The opportunities are very interesting and plenty. However, many readers might have already feel some unease. While the possibilities are great and are becoming reality (Google’s new earbuds), the chances for abuse also increase. As always, with great power comes great responsibility, for users, researchers, and regulators.
In the beginning and at the moment, the technology and know-how is and will be mainly be available to big companies and state actors. But soon, smaller groups and individuals will have access to this technology. As with the internet as a whole, abuse and fraud will become easier.
The biggest difference from what was before is that now generated speech has actually become hard to distinguish from real speech. And also, especially with voice transfer outlined by DeepMind’s latest research, it will become very easy to impersonate another person in an automated way. As with DeepFakes, it is the democratization of this that should concern. Soon enough, everybody will be able to do this without needing much technical expertise.
Being able to model someone’s voice and make them say things they might not agree with is the premise of all the risks I am going to cover. The ideas are not knew and watchers of the highly recommended series Black Mirror probably will recognize some scenarios.
Erosion of trust
The biggest threat - let’s call it a meta-threat - is a further erosion of our trust in information that is publicly available, and the further division of our society in separate belief systems that will hinder discourse and compromise.
Pretending to be someone else to commit fraud or espionage comes to mind quickly.
Real fake news and fake leaks is another danger. Fake recordings could be disseminated to damage people’s reputation and to influence elections. A follow-up effect would be that people will stop trusting the news more and more.

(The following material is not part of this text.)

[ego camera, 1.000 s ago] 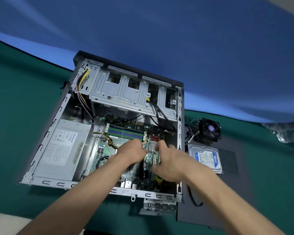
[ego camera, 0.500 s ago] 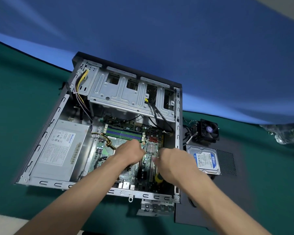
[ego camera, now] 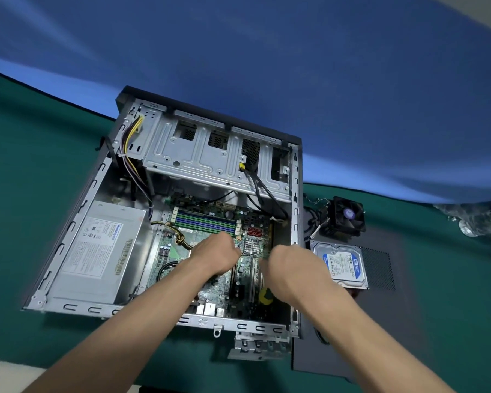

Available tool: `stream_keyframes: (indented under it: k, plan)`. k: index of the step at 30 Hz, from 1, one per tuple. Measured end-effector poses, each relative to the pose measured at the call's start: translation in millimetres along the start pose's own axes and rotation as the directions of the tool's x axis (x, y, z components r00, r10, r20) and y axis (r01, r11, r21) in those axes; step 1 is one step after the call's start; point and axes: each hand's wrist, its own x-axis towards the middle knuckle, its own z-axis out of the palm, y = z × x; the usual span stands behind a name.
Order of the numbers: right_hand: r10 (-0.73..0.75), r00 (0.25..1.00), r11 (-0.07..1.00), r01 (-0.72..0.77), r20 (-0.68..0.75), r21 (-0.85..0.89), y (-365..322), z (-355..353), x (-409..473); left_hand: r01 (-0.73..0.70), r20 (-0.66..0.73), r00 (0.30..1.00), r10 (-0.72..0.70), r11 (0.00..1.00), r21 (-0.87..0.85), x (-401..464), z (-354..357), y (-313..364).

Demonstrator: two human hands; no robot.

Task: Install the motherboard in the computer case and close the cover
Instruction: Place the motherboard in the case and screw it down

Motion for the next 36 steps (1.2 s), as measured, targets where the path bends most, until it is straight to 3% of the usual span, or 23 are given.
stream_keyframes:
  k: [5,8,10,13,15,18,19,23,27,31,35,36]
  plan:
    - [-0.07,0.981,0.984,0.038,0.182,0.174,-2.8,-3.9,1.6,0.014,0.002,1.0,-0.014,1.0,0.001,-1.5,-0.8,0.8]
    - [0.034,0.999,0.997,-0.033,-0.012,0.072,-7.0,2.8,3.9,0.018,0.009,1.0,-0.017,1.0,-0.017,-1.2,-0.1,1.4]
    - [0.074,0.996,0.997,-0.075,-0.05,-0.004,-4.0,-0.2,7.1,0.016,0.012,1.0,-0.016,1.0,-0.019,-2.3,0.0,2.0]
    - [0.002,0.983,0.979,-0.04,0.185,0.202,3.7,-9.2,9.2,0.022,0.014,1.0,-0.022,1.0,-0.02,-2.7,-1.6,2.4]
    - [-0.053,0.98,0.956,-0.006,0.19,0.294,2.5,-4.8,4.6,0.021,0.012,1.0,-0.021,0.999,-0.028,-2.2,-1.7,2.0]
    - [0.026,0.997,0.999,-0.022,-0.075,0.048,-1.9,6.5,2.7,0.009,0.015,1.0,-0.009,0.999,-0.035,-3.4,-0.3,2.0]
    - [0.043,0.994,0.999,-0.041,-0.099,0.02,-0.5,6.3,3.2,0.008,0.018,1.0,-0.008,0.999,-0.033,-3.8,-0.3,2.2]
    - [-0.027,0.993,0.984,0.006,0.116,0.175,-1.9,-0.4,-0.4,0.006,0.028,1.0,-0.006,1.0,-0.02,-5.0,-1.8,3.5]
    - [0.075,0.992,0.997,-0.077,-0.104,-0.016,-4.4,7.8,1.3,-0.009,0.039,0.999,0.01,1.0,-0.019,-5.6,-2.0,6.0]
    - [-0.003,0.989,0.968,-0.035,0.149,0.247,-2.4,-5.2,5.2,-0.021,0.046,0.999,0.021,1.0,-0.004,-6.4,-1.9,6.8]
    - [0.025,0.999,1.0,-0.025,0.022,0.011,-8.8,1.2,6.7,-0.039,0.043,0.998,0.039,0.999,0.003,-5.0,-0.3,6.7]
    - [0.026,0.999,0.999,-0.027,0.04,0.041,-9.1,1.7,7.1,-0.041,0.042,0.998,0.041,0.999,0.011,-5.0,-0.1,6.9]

Actual whistle-blowing could be discredited and become more difficult: autocratic governments already discredit damaging leaks as fake by default, and now they will have good arguments on their side to question the validity. Conspiracy theorists will have more weight to their claims. Using recordings as evidence will become impossible.

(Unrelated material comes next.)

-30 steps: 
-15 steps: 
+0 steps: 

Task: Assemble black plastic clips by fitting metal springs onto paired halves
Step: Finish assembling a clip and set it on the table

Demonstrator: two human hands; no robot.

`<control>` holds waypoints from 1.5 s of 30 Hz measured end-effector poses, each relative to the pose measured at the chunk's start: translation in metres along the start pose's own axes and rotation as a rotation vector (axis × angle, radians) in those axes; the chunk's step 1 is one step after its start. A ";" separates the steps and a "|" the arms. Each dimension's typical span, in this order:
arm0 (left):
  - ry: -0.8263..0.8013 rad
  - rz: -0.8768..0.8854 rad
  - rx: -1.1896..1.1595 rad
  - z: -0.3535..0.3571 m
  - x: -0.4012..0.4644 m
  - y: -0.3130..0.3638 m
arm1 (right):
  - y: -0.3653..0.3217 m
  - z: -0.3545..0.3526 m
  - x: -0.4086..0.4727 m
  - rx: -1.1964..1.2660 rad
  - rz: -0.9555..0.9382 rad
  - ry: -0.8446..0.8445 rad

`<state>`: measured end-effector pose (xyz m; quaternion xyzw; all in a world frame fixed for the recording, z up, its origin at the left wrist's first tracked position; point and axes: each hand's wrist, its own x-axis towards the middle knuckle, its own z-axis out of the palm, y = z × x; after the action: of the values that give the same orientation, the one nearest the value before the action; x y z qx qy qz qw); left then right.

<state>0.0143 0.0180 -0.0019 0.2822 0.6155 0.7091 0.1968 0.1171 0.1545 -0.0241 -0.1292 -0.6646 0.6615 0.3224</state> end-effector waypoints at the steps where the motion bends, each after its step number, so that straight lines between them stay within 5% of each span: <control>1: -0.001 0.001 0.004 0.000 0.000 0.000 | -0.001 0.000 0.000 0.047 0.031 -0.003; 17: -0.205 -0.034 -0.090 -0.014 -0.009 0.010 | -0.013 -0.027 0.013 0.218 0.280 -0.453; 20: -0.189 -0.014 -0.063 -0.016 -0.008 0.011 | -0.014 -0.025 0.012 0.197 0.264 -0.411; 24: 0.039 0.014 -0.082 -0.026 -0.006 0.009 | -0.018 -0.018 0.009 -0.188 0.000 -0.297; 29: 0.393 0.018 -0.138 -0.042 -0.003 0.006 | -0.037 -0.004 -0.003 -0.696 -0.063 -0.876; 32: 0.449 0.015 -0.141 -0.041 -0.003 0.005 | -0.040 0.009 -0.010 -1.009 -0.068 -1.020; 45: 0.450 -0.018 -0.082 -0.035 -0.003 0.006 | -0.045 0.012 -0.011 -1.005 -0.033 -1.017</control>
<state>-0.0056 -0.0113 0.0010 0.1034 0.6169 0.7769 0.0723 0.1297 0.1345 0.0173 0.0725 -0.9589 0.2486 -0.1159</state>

Leaks could also be sprinkled with more-damaging but fake statements that will make them hard to disprove.
It will become easier to scam people using scams like the grandparent scam. Unprotected institutions will be defrauded using social hacking. Evidence at trials could be faked. Both to persecute political opponents in autocratic states, or as revenge.
How would a teen feel if they suddenly heard their voice making false admissions and experiencing that being spread online?

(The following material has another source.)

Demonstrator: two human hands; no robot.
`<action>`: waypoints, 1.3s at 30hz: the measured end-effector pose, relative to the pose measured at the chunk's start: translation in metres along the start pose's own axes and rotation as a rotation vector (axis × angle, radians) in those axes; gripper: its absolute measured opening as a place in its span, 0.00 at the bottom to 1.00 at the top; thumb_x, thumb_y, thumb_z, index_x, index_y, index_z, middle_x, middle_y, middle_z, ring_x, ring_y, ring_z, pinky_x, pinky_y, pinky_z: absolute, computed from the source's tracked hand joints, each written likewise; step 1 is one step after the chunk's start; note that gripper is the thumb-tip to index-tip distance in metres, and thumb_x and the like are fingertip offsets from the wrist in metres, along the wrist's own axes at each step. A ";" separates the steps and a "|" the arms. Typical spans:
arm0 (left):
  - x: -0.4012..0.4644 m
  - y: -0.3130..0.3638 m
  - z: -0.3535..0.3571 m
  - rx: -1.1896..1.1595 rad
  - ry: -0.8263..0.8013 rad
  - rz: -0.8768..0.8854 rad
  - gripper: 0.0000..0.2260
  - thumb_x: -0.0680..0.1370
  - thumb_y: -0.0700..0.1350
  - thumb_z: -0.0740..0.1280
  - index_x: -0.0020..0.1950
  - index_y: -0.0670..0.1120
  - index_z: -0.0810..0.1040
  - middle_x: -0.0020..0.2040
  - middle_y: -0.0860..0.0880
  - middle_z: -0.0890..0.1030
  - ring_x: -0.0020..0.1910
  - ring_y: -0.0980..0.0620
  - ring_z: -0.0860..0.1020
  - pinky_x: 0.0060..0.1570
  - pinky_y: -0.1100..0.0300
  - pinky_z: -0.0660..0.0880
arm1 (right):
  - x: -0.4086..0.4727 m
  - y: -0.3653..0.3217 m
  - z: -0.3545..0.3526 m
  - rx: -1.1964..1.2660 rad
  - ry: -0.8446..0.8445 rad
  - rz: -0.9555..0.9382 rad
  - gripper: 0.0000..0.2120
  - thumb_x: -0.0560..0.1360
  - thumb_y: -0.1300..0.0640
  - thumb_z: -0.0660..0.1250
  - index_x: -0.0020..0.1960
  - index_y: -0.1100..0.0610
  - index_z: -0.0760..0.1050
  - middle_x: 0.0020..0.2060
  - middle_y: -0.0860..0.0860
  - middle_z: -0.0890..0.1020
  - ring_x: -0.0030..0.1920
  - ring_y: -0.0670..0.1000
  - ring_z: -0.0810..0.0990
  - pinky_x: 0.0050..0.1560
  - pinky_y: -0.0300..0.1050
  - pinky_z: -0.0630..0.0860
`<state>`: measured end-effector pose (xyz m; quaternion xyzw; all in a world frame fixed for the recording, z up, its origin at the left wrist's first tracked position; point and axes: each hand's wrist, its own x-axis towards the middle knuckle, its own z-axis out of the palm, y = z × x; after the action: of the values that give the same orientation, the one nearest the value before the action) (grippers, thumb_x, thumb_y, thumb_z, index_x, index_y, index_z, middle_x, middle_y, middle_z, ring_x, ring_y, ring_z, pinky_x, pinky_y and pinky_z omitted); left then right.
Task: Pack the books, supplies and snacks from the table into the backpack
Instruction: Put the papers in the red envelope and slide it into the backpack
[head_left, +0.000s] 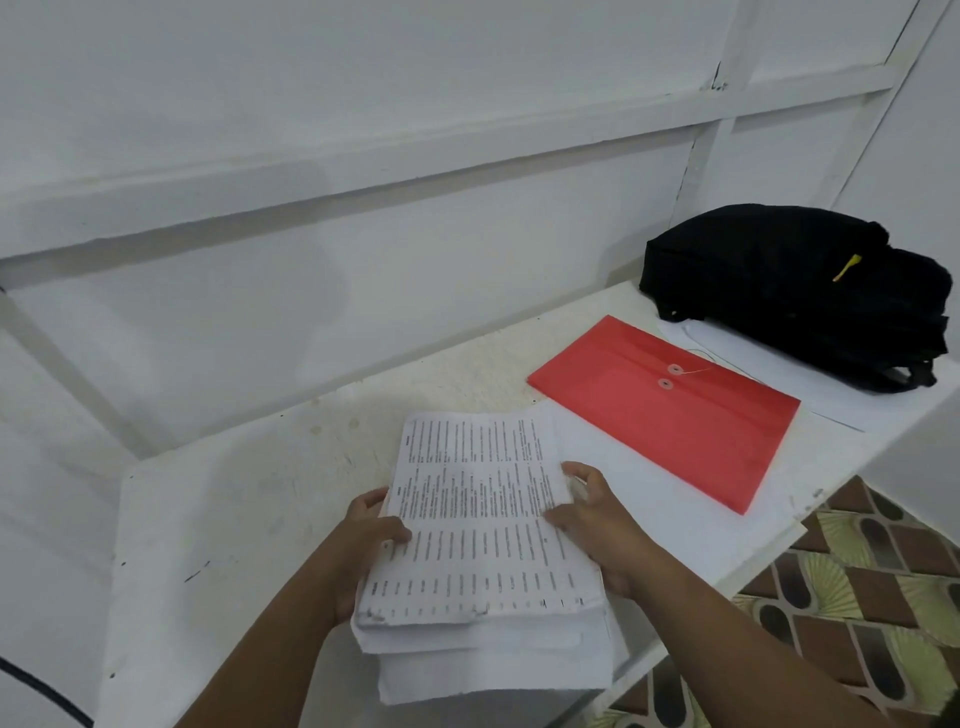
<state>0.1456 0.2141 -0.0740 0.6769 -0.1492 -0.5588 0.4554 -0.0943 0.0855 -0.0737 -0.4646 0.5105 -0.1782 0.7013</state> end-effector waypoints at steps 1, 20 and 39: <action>-0.002 -0.001 0.000 0.017 -0.010 0.023 0.30 0.77 0.32 0.66 0.71 0.56 0.61 0.59 0.42 0.79 0.48 0.38 0.85 0.40 0.46 0.83 | -0.001 0.001 -0.002 0.047 -0.053 -0.002 0.24 0.78 0.65 0.65 0.67 0.42 0.66 0.58 0.53 0.82 0.52 0.59 0.85 0.50 0.61 0.83; -0.015 0.005 0.033 0.665 0.219 0.826 0.30 0.80 0.33 0.57 0.72 0.63 0.57 0.76 0.51 0.65 0.66 0.55 0.75 0.58 0.53 0.80 | -0.004 -0.010 0.026 -0.846 0.071 -0.765 0.22 0.79 0.68 0.60 0.65 0.46 0.71 0.68 0.50 0.74 0.66 0.52 0.74 0.59 0.28 0.72; 0.006 -0.003 0.044 0.545 0.472 1.178 0.19 0.82 0.40 0.56 0.72 0.49 0.58 0.73 0.46 0.64 0.72 0.48 0.69 0.59 0.51 0.79 | -0.003 -0.012 0.032 -0.774 0.264 -1.066 0.18 0.78 0.56 0.56 0.66 0.43 0.64 0.57 0.57 0.75 0.42 0.54 0.79 0.34 0.42 0.81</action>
<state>0.1071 0.1918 -0.0780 0.6768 -0.5240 0.0014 0.5171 -0.0647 0.0963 -0.0606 -0.8454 0.3199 -0.3597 0.2317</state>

Trusted devices and trusted communication channels are needed more than ever now. Moreover, laws need to be updated to deter and prevent against the abuse of someone’s voice. As with all recent technological advances, one can only hope that law enforcement and regulations will be able to keep up and find the right balance.
The big difference
Now you might wonder: why haven’t we seen any of this before with Photoshop and other CGI tools? Right now, editing photos and videos convincingly requires skill. Every instance requires custom, specialized work and it does not generalize or scale easily.
But to fake someone’s voice (and someone’s image while speaking) requires only computing power, as general solutions are available and easily adaptable. As more computing power becomes cheaper and generally available, we will have to find strategies to avoid these negative effects.
We don’t want to be caught off-guard.